Three new game-changing anticoagulants have been developed for the prevention of strokes in people with atrial fibrillation. The new designer drugs dabigatran, rivaroxaban and apixaban offer significant benefits compared to decades-old warfarin, but there are some downsides to consider.
More than 2.7 million Americans have atrial fibrillation today and an estimated 12 million may have it by 2050. Atrial fibrillation is an irregular heartbeat that fails to pump blood properly, leading to the risk of blood-clot formation that can cause a stroke, especially in those who have other risk factors like high blood pressure or heart disease. In fact, atrial fibrillation is estimated to be a major culprit in 15 to 20 percent of ischemic strokes, those caused when a clot blocks blood flow to the brain.
Many people with this disorder do not realize they have a problem with their heart because symptoms like heart palpitations, dizziness or chest pains can come and go or be unnoticeable. Atrial fibrillation is very uncommon in young people and risk increases with age: the median age for men is 67 years and for women, 75 years.
The anticoagulant warfarin works fairly well, preventing almost two-thirds of strokes in people who have atrial fibrillation. Warfarin thins blood by interfering with vitamin K, which is necessary for normal blood clotting. But warfarin comes with a significantly increased risk of bleeding that requires careful monthly blood monitoring. Also, patients must juggle a long list of foods and drugs that can cause dangerous interactions. Due to this challenging profile, about 50% of patients who should be taking warfarin are not doing so, putting their health at significant risk.
The new blockbuster drugs require no monthly blood monitoring and there is no long list of foods to avoid. Different from warfarin, they act directly on more specific blood clotting factors: thrombin or factor Xa. “These new drugs are more consistent in their biologic effect. They all have fewer food and drug interactions, allow more consistent absorption and anticoagulant effects, and they don’t require monitoring,” says John H.P. Alexander, MD, MHS, cardiologist at Duke University Medical Center and co-author of the ARISTOTLE study on apixaban versus warfarin.
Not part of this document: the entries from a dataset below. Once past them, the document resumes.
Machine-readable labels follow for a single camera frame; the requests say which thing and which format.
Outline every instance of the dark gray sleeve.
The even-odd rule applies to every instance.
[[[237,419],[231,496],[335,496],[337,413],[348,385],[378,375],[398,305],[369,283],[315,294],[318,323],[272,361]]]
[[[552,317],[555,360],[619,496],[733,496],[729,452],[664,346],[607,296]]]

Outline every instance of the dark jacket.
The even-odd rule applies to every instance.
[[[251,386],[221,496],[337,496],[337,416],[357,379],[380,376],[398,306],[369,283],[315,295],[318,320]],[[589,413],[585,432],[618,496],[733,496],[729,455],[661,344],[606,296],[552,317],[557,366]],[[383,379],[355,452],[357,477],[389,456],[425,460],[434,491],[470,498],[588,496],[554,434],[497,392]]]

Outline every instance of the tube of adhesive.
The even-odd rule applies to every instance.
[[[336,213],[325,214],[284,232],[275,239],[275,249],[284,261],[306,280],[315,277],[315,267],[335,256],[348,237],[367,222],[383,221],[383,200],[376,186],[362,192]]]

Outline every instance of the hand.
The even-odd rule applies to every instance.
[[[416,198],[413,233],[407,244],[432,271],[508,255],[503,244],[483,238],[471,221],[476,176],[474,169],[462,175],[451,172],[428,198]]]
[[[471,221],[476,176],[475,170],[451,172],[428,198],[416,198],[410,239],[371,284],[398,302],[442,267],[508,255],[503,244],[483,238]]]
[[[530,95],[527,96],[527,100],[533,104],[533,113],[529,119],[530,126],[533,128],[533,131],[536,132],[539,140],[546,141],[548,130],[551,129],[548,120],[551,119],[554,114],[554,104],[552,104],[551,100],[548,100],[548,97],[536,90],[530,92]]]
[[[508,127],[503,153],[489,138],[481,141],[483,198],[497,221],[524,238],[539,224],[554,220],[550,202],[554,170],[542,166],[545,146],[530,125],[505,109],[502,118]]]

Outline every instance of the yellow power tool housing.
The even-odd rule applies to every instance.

How did the new anticoagulants compare to warfarin in large-scale clinical trials?
Dabigatran (Pradaxa) In the RE-LY study, dabigatran (150 mg) was found to reduce the risk of stroke and systemic embolism (a major blood clot blockage) by 35% versus warfarin but with similar rates of major bleeding. Dabigatran users had a greater risk of gastrointestinal bleeding and an increased risk of heart attack compared to the warfarin group. The FDA approved the drug in October 2010 and is now conducting a safety review to follow up on post-market reports of serious bleeding events.
Rivaroxaban (Xarelto) Rivaroxaban performed the same as warfarin for reducing the risk of stroke and systemic embolism in the ROCKET AF study. The risk of major bleeding in general was the same for both medications, but intracranial and fatal bleeding occurred less often in the rivaroxaban group. Major bleeding from a gastrointestinal site was more common for rivaroxaban but the incidence was small at about 3%. The FDA approved Rivaroxaban in July 2011.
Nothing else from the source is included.